Two unitary authorities will automatically mean higher taxes with no guarantee of higher quality services. We have an excellent authority that already delivers 85% of our services.

Leave us alone.

Helen Carey OBE

Gorse House

Lower Whitley


Save Cheshire

THANK you for bringing the issue of Unitary Government to the attention of your readers following the recent decision by Hazel Blears, Minister of Local Government, to split Cheshire down the middle.

Many people are unaware that Chester City Council who put in the application for Two Unitaries of West and East Cheshire, were in fact thrown out by the electorate of Chester last May.Š

Chester people were overwhelmingly against Cheshire being divided and this resulted in the Liberals and Labour Party being in opposition after 20 years in power. The decision means that Chester is now the capital of half of Cheshire instead of the whole County!

Of course, local people were not consulted about these changes – hardly democratic!

The view in my division of Weaver is also overwhelmingly against the division of Cheshire and I have not spoken to anyone who supports this decision.

Cheshire has been around for over 1,000 years and was mentioned in the Domesday Book. It has its own history and culture. The division of Cheshire into two Unitaries is the most expensive option for the long-suffering tax payers and means that West Chester will eventually become part of Merseyside and the East part of Manchester.

The Government has given the “green light” to City Regions as Regional assemblies fall by the wayside. Cheshire, one of the best economies in the country, will therefore have to absorb the higher costs of the City Regions.

Sadly, Vale Royal, Chester and Ellesmere Port have nothing in common and the West will have to absorb the Ellesmere Port large housing debt which is over £50 million. There are many other complications – for example all the thousands of Cheshire wide contracts will have to be renegotiated at great expense.

After trying to get rid of “duplication” all the services will be doubled up as each authority will need separate structures for Education, Social services etc.

Cheshire County Council is an “excellent” authority and Vale Royal has recently become an “excellent” District Council, showing that our taxes are being spent efficiently and effectively.

Both of these authorities will disappear. Vale Royal also has lost the opportunity to be the centre of political power with all the benefits that would bring.

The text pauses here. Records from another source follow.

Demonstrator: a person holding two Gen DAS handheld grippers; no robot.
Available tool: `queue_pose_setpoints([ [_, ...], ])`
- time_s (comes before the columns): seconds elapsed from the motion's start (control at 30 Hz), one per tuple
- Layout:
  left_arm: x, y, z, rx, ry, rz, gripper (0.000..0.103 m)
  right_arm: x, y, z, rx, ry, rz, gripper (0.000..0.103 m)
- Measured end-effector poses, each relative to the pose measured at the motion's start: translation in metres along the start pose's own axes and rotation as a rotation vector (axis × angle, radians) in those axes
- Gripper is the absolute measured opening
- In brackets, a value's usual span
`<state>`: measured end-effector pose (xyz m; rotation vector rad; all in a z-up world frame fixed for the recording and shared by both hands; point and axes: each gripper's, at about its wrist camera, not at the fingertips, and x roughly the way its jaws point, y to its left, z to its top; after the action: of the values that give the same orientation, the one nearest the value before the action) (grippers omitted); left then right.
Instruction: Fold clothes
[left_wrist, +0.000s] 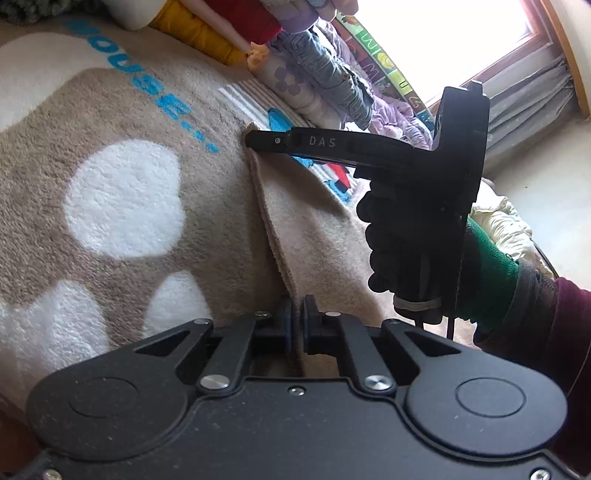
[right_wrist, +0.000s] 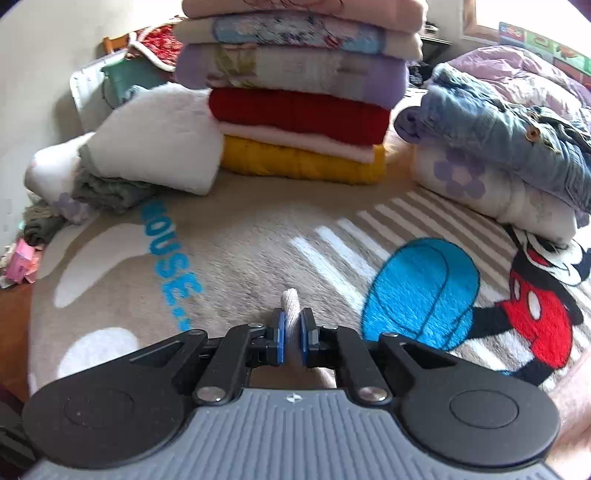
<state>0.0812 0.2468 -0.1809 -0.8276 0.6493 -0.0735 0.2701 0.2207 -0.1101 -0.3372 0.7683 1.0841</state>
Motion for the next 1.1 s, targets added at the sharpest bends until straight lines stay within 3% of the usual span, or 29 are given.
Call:
queue_pose_setpoints([
  [0.1, -0.004, -0.006, 0.001, 0.036, -0.002, 0.013, 0.011, -0.001, 0.0, 0.005, 0.01, 0.006, -0.012, 0.013],
  [0.17, -0.01, -0.008, 0.0, 0.044, -0.025, 0.028, 0.026, -0.006, -0.001, 0.01, 0.018, 0.003, -0.018, 0.02],
  [0.23, -0.017, -0.005, 0.0, 0.023, -0.053, 0.018, 0.052, -0.021, -0.004, 0.017, 0.033, -0.032, -0.017, 0.03],
  [0.4, -0.023, -0.007, 0.007, -0.016, -0.132, 0.043, 0.076, -0.089, -0.029, 0.027, 0.148, -0.18, -0.026, 0.044],
  [0.57, -0.033, -0.027, 0.012, -0.003, -0.234, 0.187, 0.103, -0.184, -0.066, 0.001, 0.339, -0.34, -0.048, 0.054],
  [0.6, -0.032, -0.034, 0.013, 0.01, -0.246, 0.218, 0.103, -0.204, -0.073, -0.01, 0.377, -0.373, -0.052, 0.056],
  [0.7, -0.03, -0.052, 0.011, 0.074, -0.255, 0.155, 0.103, -0.266, -0.09, -0.056, 0.504, -0.481, -0.074, 0.062],
  [0.83, -0.018, -0.092, -0.001, 0.239, -0.291, 0.03, 0.103, -0.341, -0.108, -0.137, 0.69, -0.619, -0.109, 0.068],
  [0.93, -0.002, -0.12, -0.015, 0.305, -0.269, -0.103, 0.102, -0.386, -0.108, -0.205, 0.813, -0.708, -0.164, 0.071],
  [1.1, 0.028, -0.171, -0.047, 0.451, -0.209, -0.218, 0.102, -0.43, -0.097, -0.325, 1.022, -0.821, -0.289, 0.072],
])
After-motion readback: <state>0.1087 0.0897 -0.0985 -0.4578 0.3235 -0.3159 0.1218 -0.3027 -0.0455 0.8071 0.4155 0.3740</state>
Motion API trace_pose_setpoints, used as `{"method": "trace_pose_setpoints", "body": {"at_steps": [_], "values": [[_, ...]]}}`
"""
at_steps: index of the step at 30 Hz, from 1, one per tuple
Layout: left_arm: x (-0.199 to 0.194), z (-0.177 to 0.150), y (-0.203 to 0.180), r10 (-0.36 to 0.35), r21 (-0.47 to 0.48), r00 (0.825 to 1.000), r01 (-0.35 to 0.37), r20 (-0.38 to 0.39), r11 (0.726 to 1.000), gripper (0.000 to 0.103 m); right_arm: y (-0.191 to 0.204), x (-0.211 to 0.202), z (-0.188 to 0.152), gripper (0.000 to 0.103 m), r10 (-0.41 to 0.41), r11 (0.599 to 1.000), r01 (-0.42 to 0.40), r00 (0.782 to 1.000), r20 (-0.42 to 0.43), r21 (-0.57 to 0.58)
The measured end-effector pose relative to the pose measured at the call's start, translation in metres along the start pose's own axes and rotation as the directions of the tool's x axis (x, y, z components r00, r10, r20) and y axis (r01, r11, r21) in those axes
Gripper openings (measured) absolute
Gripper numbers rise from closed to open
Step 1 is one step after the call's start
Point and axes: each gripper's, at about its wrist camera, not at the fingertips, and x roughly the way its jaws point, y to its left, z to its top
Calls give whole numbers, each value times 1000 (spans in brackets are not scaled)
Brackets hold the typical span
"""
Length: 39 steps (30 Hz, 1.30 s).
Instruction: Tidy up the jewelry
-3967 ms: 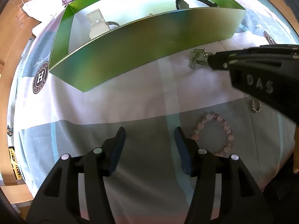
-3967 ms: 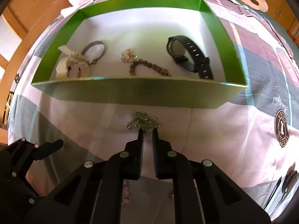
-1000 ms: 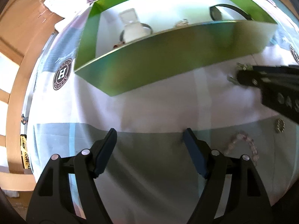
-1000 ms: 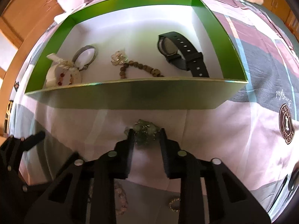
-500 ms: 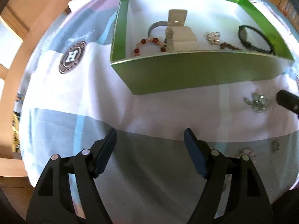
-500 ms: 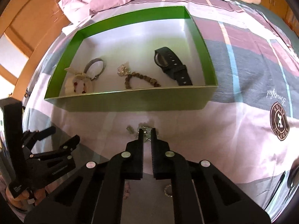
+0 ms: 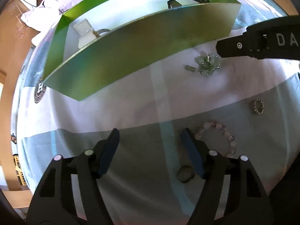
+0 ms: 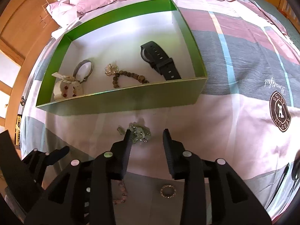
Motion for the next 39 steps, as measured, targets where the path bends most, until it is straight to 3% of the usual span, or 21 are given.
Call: {"method": "trace_pose_setpoints", "body": {"at_steps": [2,5,8,12,15,18,19,21,26,28,30,34,37,39], "values": [[-2,1,1,-6,-3,1000,6,7,1000,48,1,2,-1,35,-5,1000,5,1000,-3,-9],[-1,2,15,8,-28,1000,-7,7,1000,15,3,7,-1,35,-18,1000,17,1000,-10,-14],[4,5,39,-3,-120,1000,1,-13,993,2,3,10,-2,35,-25,1000,25,1000,-12,-14],[12,7,79,9,-242,999,-18,-36,970,2,6,14,-1,35,-31,999,30,999,-17,-23],[11,5,91,-68,-264,997,57,-32,963,3,7,15,-1,37,-31,999,31,999,-20,-19],[0,5,74,-214,-168,977,211,2,963,14,6,14,0,40,-34,999,34,999,-15,-12],[-4,2,65,-228,-127,974,226,5,966,15,5,14,0,41,-35,999,35,999,-16,-10],[-4,-1,51,-236,-69,972,235,-4,969,26,5,15,0,41,-40,999,40,999,-20,-3],[8,-2,28,-185,6,982,185,-36,983,30,8,17,-1,41,-42,999,41,999,-28,-18],[8,0,33,-192,-17,981,192,-36,981,27,10,18,-2,41,-43,999,43,999,-28,-25],[5,-2,38,-184,-54,982,181,-39,982,12,10,19,-2,41,-47,999,46,999,-27,-27],[7,1,70,-244,-134,969,237,-32,962,10,6,18,-1,41,-46,999,46,999,-27,-13],[0,0,71,-314,-96,949,310,-22,946,19,5,17,0,41,-42,999,42,999,-28,-4],[-12,-8,51,-339,-46,941,338,-19,940,32,7,17,-1,41,-42,999,42,999,-28,-7]]}}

It obviously now makes sense for the political seat to be in Chester which is the centre of the three borough councils and there is already a big enough council chamber to accommodate the 72 councillors proposed. What a very sad situation this is.

Editor – How about a campaign to save Cheshire ?


No advantage

I AM not surprised to see that Councillor Bob Rudd has welcomed a Labour government decision with his usual dogged loyalty, quite undistracted by facts, logic or public opinion.

It is disappointing, however, to read that he has welcomed the abolition of Chester City Council, a high-scoring council of which he was proud, until quite recently, to be a leading member. Mind you the line he so keenly follows was laid, allegedly, by Chester’s MP Christine Russell, whose political experience was gained as a senior member of the same City Council.

Not all Cheshire’s veteran Labour elected representatives have taken the same view. This is what Gwyneth Dunwoody, MP for Crewe and Nantwich, had to say on the decision to split Cheshire into two.

“The secretary of state has taken the decision …. not on economic grounds, because all that information was supplied to her and to Treasury Ministers in considerable detail from the beginning of the discussion in July. It was pointed out to her that the two new authorities would rapidly run out of reserves – indeed, that they would do so within the first year of their creation.”

I cannot consider that any decision that results in the squandering of reserves, the lessening of democratic accountability, major upheaval and distraction to staff charged with delivering local services is a good thing.

I also feel that when Cllr Rudd claims that the reorganisation will result in a structure that will be far easier for the man in the street to understand he fails to recognise that vital services in this area will still be delivered by a plethora of agencies of varying degrees of accountability.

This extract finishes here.